Now that beach property is the
ne plus ultra of luxury, it’s easy to forget that American waterfronts were once undesirable, neglected landscapes and the ocean was considered more menacing than salubrious. In this deeply researched history, Moser (French literature, Drury Univ.;
The Surfer’s Code) tells the fascinating story of an aquatic polymath whose abbreviated life was devoted to establishing lifeguards and surfers as legitimate professionals. Born on Oahu in 1883 to an Englishman and an Indigenous Hawaiian mother, George Freeth was a fixture at early U.S. bathing resorts, like Venice Beach and San Francisco’s Sutro Baths, and eked out a meager living as a performer of daredevil aquatic feats. One promotional stunt was a “fire dive” from a barnstorming airplane down into Venice lagoon while wearing a flaming, kerosene-drenched costume.
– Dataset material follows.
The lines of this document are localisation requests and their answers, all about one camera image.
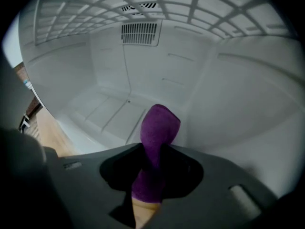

Freeth was also a swim coach to Jack London and to Olympic swimming champ and “father of modern surfing” Duke Kahanamoku (paid gigs that made Freeth himself Olympics-ineligible). As a lifeguard, he pioneered open-ocean lifesaving techniques and rescued some 300 people. The quintessential athlete’s own premature death, in the 1919 influenza pandemic, is a poignant coda to Moser’s otherwise joyfully buoyant narrative.
VERDICT A valuable and absorbing biography, starring a forgotten founder of California beach culture.